The poor Pistons had been knocking on the door of a title for years, and it seemed like 1988 might be the year they'd finally break through. Detroit led the Lakers 3-2 heading into a decisive Game 6.

Unfortunately for Pistons fans it wasn't meant to be, as just when things were looking up ... Isaiah Thomas severely sprained his ankle right before the start of the fourth quarter.

Even with a heroic effort from Isaiah — he scored 11 of the Pistons' 15 points at one point, and basically did it on one leg — it wasn't enough, as the Lakers went on to win Games 6 and 7 to repeat as champs — the first team to do so in 19 years.

It also marked the last Finals victory for the "Showtime Lakers."

But don't feel too bad for the Pistons: They went on to win the next two NBA titles.

Considering we just did a whole write-up about this game, we don't need all that much context here.

Just know that with less than 40 seconds to go in Game 6, the Bulls trailed by four before Michael Jordan hit a layup, stole the ball from Karl Malone and proceeded to hit the game-winning basket. That bucket came on the famous play in which Jordan may have (or "definitely") pushed Bryon Russell to create space for the game-winner.

It went down as the final of six NBA titles for Jordan's Bulls.

So what possibly could top Jordan over Russell? How about Magic Johnson over ... everyone!

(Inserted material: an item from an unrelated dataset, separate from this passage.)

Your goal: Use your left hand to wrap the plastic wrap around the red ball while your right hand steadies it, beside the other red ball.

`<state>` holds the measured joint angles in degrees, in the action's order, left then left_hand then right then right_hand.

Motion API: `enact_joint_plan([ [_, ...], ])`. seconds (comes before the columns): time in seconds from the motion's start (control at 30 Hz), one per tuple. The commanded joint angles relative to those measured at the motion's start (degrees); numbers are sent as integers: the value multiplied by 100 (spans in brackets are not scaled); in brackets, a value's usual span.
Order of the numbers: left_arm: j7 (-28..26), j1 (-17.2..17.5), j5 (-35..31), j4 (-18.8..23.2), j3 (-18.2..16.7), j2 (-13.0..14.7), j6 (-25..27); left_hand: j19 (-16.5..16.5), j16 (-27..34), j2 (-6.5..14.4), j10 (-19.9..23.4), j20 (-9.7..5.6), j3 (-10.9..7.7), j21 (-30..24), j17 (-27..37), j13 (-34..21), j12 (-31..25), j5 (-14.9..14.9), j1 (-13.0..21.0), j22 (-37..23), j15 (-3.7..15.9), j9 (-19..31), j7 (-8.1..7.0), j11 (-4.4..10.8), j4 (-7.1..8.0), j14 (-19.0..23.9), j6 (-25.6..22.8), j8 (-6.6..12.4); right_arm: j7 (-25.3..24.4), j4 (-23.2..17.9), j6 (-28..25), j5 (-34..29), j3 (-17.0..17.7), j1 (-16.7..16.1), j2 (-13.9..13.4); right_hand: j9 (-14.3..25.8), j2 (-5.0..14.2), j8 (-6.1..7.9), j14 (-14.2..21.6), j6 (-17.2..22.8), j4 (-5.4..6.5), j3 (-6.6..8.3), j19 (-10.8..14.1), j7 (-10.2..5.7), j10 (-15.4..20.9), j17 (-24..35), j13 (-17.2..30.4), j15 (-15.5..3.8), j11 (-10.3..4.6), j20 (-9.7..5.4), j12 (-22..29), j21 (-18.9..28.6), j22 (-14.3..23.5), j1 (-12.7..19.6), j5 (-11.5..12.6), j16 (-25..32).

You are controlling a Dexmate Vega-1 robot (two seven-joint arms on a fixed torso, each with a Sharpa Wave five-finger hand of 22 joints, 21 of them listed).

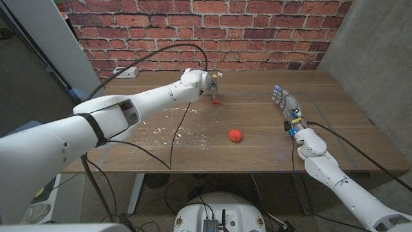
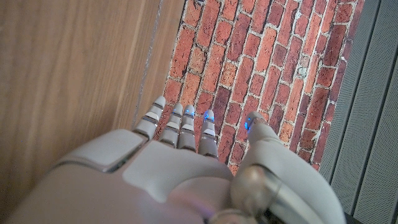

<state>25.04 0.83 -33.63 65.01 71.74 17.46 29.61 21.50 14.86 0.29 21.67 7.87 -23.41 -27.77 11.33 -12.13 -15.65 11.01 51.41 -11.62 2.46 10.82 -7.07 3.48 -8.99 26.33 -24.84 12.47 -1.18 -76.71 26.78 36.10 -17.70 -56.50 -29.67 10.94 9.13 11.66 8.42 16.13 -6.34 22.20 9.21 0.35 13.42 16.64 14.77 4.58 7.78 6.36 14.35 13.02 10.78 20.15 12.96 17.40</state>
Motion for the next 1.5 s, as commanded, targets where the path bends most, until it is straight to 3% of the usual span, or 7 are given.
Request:
enact_joint_plan([
  [0.03, -132, -35, 2, -512, 58, -275, -405, 84, 56, 44, 41, 18, 38, -40, 37, -27, 23, 28, 117, -11, 262, 9, 38, 31, 6, 75, -49, -34, -5, 36, -53, 23, -10, 8, 17, 12, -30, 23, 76, 62, -21, 18, 23, -12, 63, 29, 33, 3, -6, 63, 46, 35, 32, -37, 14, 31],
  [0.67, -343, 26, -196, -681, 235, -426, -361, 311, 240, 191, 298, -115, 185, -158, 77, -52, -27, -2, 230, -14, 414, 16, 176, 94, 30, 461, -134, -52, 0, 137, 14, 72, 14, -19, 69, 11, -29, 24, 102, 103, -18, 15, 23, 4, 142, 38, 35, 20, 18, 69, 66, 36, 33, -50, 12, 41],
  [0.93, -334, 50, -229, -767, 293, -470, -315, 811, 440, 375, 643, -387, 137, -406, 73, -124, -145, -25, 634, -20, 549, 34, 309, 121, -67, 1004, -485, 40, 12, 145, 14, 61, 11, 3, 60, 11, -28, 28, 106, 130, -18, 15, 22, 13, 150, 42, 36, 17, 16, 73, 64, 36, 33, -53, 11, 43],
  [1.13, -517, 143, -233, -713, 258, -420, -290, 1256, 618, 541, 1432, -703, 25, -691, 37, -242, -444, -71, 1099, -30, 740, 77, 487, 247, -107, 1655, -1379, 328, 5, 123, -29, 62, 6, 12, 46, 11, -28, 26, 120, 139, -18, 14, 28, 21, 166, 45, 37, 23, 30, 73, 67, 39, 34, -56, 10, 49],
  [1.23, -708, 220, -256, -606, 213, -348, -274, 1384, 818, 795, 2101, -793, -166, -878, 93, -379, -701, -22, 1583, -47, 904, 165, 546, 207, -150, 2197, -2154, 631, -21, 91, -42, 43, 8, 4, 32, 11, -28, 29, 126, 155, -18, 14, 29, 20, 175, 47, 38, 20, 26, 75, 68, 40, 34, -59, 10, 51],
  [1.3, -857, 284, -268, -508, 165, -287, -256, 1478, 1093, 871, 2517, -854, -140, -1074, 293, -534, -875, -26, 1889, -77, 941, 314, 505, 158, -118, 2534, -2729, 955, -24, 77, -42, 43, 11, -1, 26, 11, -28, 28, 126, 156, -18, 14, 33, 19, 180, 48, 38, 25, 22, 74, 69, 42, 34, -59, 10, 51],
  [1.5, -1020, 418, -392, -33, 72, -47, -80, 1438, 1307, 939, 2821, -852, -117, -1269, 549, -783, -1128, -23, 2150, -119, 1038, 460, 586, 291, -89, 2865, -2778, 1092, -49, 16, -53, 32, 14, -34, 10, 11, -27, 28, 131, 167, -17, 14, 41, 21, 188, 51, 39, 23, 24, 78, 69, 46, 34, -62, 9, 53],
])
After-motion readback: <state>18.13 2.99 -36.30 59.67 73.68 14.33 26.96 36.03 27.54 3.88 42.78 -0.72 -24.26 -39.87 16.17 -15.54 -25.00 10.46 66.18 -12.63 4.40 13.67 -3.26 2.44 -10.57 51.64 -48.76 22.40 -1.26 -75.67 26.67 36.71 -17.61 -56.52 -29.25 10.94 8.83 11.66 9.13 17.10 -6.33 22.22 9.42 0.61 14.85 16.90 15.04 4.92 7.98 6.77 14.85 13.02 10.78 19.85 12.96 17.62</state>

That's because the true arc of Game 6 of the 1980 NBA Finals actually really starts in Game 5. There, Kareem Abdul-Jabbar put up 40 points but severely injured his ankle, to the point that he couldn't even travel to Philadelphia for Game 6 because of the swelling.

With Kareem out, coach Paul Westhead decided to insert rookie Magic Johnson at center and jump tip in Kareem's place.

Not only did Magic win the tip, but he also went on to finish the game with 42 points, 15 rebounds, seven assists, three steals and a block.

He won NBA Finals MVP ... again, as a rookie, who wouldn't turn 21 until a few months later.

Let's hope that the Warriors and Cavaliers give us a performance half as exciting as that.